I think YYZ was talking about getting coin into Nirvana's pocket from their strains. Could be wrong but that was the way I read it. The banner does need to be clicked for MP to benefit as you stated. Not sure how the behind the scenes payout goes. Nirvana's strains are sold at Attitude and elsewhere, don't know how their cut works out.


----------



## Dman1234 (May 14, 2013)

Hamster Lewis said:
			
		

> I think YYZ was talking about getting coin into Nirvana's pocket from their strains. Could be wrong but that was the way I read it. The banner does need to be clicked for MP to benefit as you stated. Not sure how the behind the scenes payout goes. Nirvana's strains are sold at Attitude and elsewhere, don't know how their cut works out.




yup....what he said.


----------



## YYZ Skinhead (May 14, 2013)

Yep, that was basically what I was after.  I have ordered Nirvana strains from the UK bank I use for years.  I just want to make sure the breeder gets the royalties/wholesale price, etc.


----------



## Locked (May 14, 2013)

YYZ Skinhead said:
			
		

> Yep, that was basically what I was after.  I have ordered Nirvana strains from the UK bank I use for years.  I just want to make sure the breeder gets the royalties/wholesale price, etc.

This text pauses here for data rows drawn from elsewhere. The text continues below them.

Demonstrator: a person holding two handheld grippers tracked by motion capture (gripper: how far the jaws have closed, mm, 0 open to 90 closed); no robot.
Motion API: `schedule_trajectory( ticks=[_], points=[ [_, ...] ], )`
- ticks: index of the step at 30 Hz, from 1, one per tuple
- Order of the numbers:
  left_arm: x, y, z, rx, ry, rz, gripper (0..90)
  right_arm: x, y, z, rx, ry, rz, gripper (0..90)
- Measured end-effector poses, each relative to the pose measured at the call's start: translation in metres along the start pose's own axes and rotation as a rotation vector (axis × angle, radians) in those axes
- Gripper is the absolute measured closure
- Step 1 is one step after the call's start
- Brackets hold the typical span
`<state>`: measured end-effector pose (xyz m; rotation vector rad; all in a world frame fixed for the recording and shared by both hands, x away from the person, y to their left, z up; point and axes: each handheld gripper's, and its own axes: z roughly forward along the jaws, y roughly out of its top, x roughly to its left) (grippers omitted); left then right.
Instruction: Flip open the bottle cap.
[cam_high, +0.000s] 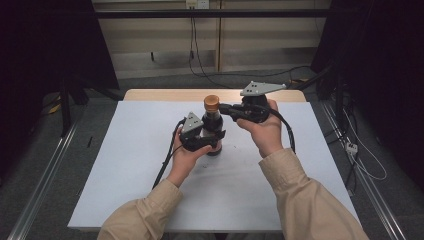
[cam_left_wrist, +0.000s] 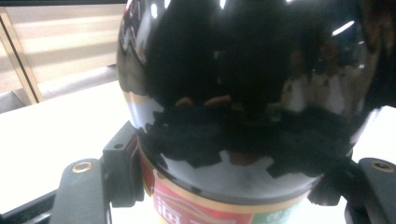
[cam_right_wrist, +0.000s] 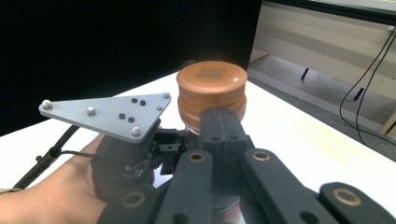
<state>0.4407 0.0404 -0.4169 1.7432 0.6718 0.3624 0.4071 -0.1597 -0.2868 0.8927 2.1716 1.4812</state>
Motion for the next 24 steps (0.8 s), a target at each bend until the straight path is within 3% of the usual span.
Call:
schedule_trajectory(
  ticks=[24],
  points=[
    [0.0003, -0.0002, -0.0006, 0.01, 0.001, 0.021, 29.4, 0.0011, 0.0044, 0.0002, -0.01, -0.001, 0.002, 90.0]
  ],
)
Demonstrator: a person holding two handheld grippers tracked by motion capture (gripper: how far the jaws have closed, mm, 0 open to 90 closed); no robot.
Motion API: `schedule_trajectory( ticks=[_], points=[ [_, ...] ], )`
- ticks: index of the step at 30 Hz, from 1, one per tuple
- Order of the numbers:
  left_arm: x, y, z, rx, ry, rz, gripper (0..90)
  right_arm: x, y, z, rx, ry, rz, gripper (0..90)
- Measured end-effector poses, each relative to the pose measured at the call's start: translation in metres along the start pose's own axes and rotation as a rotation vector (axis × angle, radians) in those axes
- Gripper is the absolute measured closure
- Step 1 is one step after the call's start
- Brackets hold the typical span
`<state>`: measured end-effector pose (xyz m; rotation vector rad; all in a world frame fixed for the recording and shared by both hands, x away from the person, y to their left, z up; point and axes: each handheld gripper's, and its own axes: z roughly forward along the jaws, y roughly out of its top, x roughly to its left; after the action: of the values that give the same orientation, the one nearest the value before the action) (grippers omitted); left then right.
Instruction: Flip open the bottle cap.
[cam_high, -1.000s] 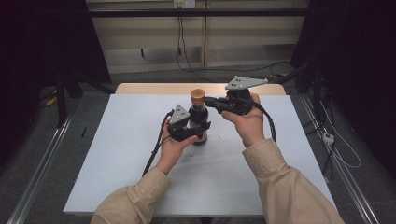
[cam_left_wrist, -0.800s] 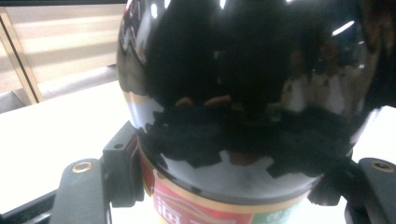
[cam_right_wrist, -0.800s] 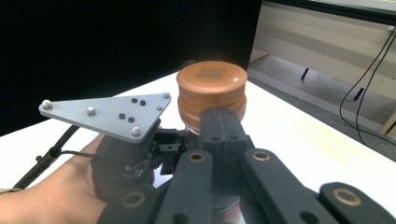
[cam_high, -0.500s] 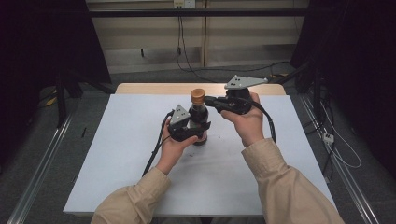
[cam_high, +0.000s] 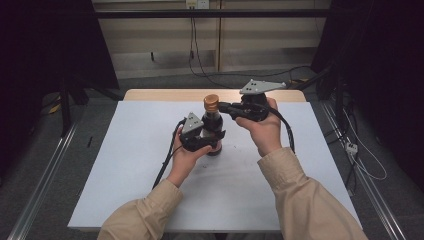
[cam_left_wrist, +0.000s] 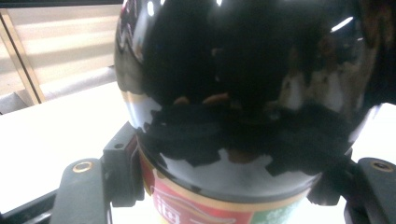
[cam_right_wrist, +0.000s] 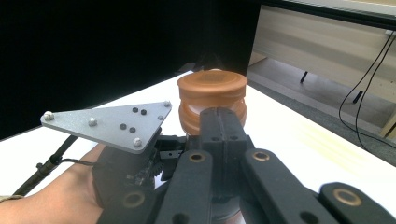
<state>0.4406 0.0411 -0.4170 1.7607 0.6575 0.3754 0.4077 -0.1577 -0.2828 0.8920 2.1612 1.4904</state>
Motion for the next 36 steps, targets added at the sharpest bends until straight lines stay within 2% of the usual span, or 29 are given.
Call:
schedule_trajectory(
  ticks=[6, 12, 36],
  points=[
    [-0.0017, -0.0003, 0.0007, -0.006, 0.01, -0.001, 29.5, 0.0002, 0.0005, -0.0014, -0.004, -0.005, 0.001, 90.0],
    [-0.0001, -0.0001, 0.0002, 0.004, 0.009, 0.016, 29.5, 0.0005, 0.0018, -0.0007, -0.004, -0.005, 0.005, 90.0],
    [0.0002, -0.0002, 0.0002, 0.006, 0.011, 0.016, 29.7, 0.0012, 0.0085, 0.0007, 0.003, -0.009, 0.006, 90.0]
  ],
)
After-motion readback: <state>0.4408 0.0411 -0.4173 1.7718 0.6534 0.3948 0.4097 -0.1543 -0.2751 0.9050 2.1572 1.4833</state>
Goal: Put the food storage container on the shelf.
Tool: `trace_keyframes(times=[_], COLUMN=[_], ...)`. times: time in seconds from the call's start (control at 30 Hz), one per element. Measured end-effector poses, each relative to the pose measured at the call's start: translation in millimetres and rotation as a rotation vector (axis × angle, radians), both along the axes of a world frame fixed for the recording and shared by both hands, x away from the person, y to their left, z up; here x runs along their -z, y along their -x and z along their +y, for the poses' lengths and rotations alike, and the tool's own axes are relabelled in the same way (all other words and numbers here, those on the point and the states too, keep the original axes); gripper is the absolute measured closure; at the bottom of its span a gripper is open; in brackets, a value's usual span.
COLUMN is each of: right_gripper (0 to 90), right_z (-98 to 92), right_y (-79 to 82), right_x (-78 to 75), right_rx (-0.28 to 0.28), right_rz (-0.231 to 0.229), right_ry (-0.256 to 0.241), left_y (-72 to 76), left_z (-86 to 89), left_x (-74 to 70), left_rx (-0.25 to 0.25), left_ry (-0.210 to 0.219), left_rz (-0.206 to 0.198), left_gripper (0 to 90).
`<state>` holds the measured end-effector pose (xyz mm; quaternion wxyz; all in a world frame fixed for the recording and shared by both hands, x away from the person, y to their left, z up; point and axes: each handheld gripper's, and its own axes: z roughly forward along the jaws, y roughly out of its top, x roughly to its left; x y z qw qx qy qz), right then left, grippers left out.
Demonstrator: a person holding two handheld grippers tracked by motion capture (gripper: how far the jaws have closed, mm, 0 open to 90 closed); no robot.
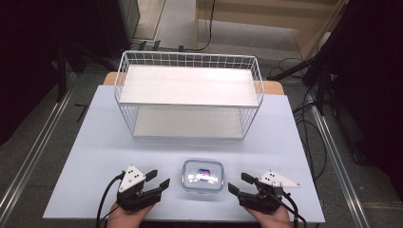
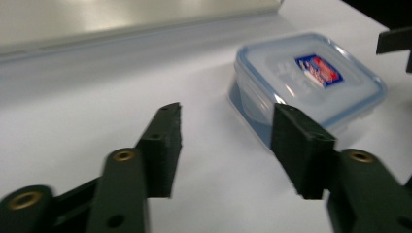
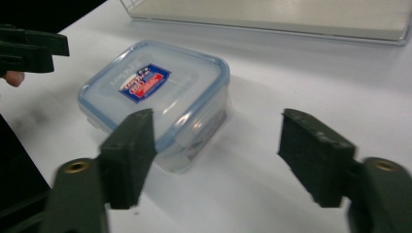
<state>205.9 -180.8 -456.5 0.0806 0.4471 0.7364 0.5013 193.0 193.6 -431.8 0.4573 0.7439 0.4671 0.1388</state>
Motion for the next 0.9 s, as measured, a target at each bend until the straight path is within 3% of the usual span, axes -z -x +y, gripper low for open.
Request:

I would think they would always make more from someone buying directly from them. It makes sense, figuring the seed bank most definitely dips their beak for selling it.


----------



## YYZ Skinhead (May 15, 2013)

Props Hammy and Dman.  I have clicked on the Nirvana banner every now and then and had never (consciously) seen that it was an affiliate link.  :doh:  Is it one of those "pay per click" thingys?  If so, I shall try to click on the banner at least once a day and recommend everyone else do the same.


----------



## kaotik (May 16, 2013)

pretty sure you need to click the banner and buy something. i don't think every click counts


----------



## kal el (May 16, 2013)

Many breeders sell their seed stock at wholesale to seed vendors. The breeders get paid as their seeds are sold or they are paid upfront. I really wouldn't worry about breeders getting paid as long as you order from good seed vendors.


----------